39 Commits

Author SHA1 Message Date
Konstantin Bogomolov fe66cae2ed Enumerate known systrap stub failures to exit process cleanly.
This helps to rectify a long standing problem of Systrap panicking
when encountering corrupted sysmsg stub memory.

These errors specifically are easier to notice and debug since we
check for them in the stub code and flag them to the sentry
explicitly.
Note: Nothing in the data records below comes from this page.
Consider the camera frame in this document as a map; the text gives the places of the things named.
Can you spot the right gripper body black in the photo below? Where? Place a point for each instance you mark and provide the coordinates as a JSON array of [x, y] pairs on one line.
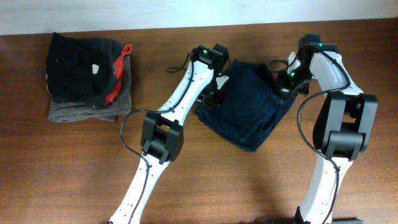
[[296, 82]]

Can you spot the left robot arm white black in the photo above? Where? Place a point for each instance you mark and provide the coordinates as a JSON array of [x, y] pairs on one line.
[[162, 131]]

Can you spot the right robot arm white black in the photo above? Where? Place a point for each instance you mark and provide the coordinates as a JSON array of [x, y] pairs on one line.
[[343, 128]]

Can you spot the black base bracket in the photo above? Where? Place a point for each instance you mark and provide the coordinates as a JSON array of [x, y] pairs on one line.
[[347, 221]]

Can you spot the navy blue garment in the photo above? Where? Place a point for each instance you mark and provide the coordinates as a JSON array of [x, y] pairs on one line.
[[251, 109]]

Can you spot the grey folded garment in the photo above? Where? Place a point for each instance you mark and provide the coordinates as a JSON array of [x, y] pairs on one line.
[[72, 112]]

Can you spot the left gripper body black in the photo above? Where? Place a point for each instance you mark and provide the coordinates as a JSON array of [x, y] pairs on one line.
[[212, 94]]

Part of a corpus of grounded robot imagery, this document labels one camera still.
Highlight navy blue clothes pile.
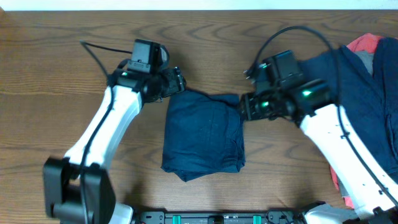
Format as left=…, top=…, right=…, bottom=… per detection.
left=298, top=36, right=398, bottom=184

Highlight red garment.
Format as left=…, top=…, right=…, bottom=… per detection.
left=330, top=33, right=382, bottom=208

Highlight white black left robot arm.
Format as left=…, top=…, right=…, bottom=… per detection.
left=43, top=67, right=186, bottom=223

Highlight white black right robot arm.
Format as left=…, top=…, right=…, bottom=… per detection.
left=239, top=79, right=397, bottom=223

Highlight grey garment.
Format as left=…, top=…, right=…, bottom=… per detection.
left=337, top=50, right=374, bottom=202

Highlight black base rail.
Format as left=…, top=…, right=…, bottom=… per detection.
left=133, top=202, right=358, bottom=224

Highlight navy blue shorts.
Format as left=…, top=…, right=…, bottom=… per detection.
left=161, top=90, right=245, bottom=182

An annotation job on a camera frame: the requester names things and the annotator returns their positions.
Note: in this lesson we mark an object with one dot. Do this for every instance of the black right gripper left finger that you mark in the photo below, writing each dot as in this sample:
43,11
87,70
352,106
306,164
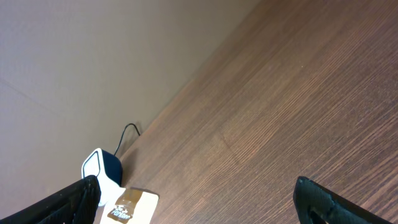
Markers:
75,204

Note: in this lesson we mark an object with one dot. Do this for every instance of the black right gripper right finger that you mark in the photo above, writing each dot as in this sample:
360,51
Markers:
317,205

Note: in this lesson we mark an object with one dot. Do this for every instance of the white brown snack pouch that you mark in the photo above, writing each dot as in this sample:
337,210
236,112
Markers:
130,206

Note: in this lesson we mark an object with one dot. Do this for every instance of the white barcode scanner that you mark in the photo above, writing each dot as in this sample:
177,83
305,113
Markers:
108,170

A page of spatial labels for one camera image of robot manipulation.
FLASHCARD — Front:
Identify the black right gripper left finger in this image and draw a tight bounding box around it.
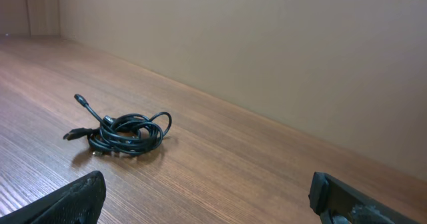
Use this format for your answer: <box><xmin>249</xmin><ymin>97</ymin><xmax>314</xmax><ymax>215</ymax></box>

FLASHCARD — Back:
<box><xmin>1</xmin><ymin>171</ymin><xmax>106</xmax><ymax>224</ymax></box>

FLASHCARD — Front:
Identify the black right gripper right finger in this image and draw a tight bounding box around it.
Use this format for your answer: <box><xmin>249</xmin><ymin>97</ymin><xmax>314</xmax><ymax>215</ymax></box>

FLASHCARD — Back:
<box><xmin>308</xmin><ymin>172</ymin><xmax>416</xmax><ymax>224</ymax></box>

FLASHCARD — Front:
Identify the black cable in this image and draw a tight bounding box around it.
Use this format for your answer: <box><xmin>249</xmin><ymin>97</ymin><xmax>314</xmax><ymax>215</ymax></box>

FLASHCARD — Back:
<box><xmin>63</xmin><ymin>93</ymin><xmax>173</xmax><ymax>157</ymax></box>

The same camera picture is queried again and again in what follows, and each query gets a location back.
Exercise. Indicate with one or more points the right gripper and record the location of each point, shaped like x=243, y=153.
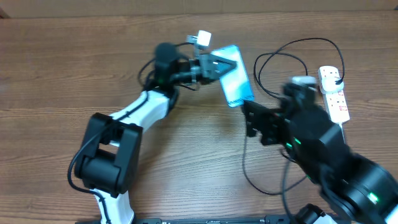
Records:
x=270, y=117

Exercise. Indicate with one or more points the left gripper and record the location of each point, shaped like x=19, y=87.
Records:
x=205, y=69

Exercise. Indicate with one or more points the Samsung Galaxy smartphone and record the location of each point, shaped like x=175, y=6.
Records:
x=235, y=84

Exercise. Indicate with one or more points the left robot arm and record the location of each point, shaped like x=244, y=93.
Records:
x=106, y=163

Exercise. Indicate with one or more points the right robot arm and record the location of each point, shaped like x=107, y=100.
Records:
x=356, y=188

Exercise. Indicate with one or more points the white charger plug adapter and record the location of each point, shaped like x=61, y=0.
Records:
x=330, y=85

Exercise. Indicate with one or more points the white power strip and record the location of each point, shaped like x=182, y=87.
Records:
x=335, y=103

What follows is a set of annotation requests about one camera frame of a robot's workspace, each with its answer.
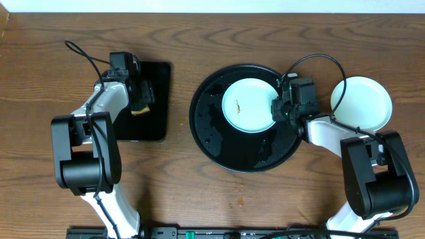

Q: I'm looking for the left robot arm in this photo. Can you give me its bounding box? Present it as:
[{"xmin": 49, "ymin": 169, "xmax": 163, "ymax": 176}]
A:
[{"xmin": 50, "ymin": 52, "xmax": 155, "ymax": 238}]

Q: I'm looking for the green and yellow sponge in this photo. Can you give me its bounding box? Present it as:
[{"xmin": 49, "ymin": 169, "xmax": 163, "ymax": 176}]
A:
[{"xmin": 131, "ymin": 106, "xmax": 150, "ymax": 116}]

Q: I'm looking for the black rectangular tray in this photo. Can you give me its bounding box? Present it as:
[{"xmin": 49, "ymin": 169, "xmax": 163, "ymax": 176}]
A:
[{"xmin": 113, "ymin": 61, "xmax": 171, "ymax": 141}]

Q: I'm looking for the pale blue plate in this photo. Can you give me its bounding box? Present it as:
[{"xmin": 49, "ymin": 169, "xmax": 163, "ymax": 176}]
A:
[{"xmin": 222, "ymin": 78, "xmax": 278, "ymax": 133}]

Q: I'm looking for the light blue plate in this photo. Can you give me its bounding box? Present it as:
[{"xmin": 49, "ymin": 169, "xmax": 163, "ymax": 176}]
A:
[{"xmin": 331, "ymin": 76, "xmax": 392, "ymax": 131}]

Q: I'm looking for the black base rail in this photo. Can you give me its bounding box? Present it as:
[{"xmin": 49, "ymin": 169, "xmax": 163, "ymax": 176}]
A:
[{"xmin": 66, "ymin": 227, "xmax": 400, "ymax": 239}]

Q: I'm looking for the black round tray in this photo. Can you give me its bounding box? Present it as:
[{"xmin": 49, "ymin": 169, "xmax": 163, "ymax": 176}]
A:
[{"xmin": 189, "ymin": 64, "xmax": 301, "ymax": 173}]

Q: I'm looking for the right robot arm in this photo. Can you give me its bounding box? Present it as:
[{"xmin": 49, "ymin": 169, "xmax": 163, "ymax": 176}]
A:
[{"xmin": 272, "ymin": 74, "xmax": 419, "ymax": 234}]
They are now very grep-able to make finding their origin
in the stub code easier.

PiperOrigin-RevId: 604743496
2024-02-06 13:19:26 -08:00
Etienne Perot dec37ea4ed gVisor seccomp: Implement in-Sentry seccomp cache.
This adds a per-task cache of seccomp actions to take for syscall numbers
where the filters return an action without depending on anything other than
the syscall number and the architecture code of the seccomp program input.

This avoids evaluating seccomp-bpf programs in the syscall hot path, for
programs that use seccomp *within* gVisor (aka on themselves).

Benchmarks show that this removes about 50ns from the syscall hot path
for a trivial filter like the one in the benchmark.
Real-world filters are much longer, and the benefit is magnified the more
complex the filter is.

```
                    │ not_cached  │              cached               │
                    │   sec/op    │   sec/op     vs base              │
SyscallUnderSeccomp   1.282µ ± 3%   1.230µ ± 1%  -4.06% (p=0.002 n=6)
```

PiperOrigin-RevId: 586522068
2023-11-29 20:00:16 -08:00
Etienne Perot a938259779 gVisor metric library: Change interface for passing in field values.
This introduces a `metric.FieldValue` struct type that wraps a string.
All metric interfaces that deal with field values have been updated to use
pointers to this type instead of strings.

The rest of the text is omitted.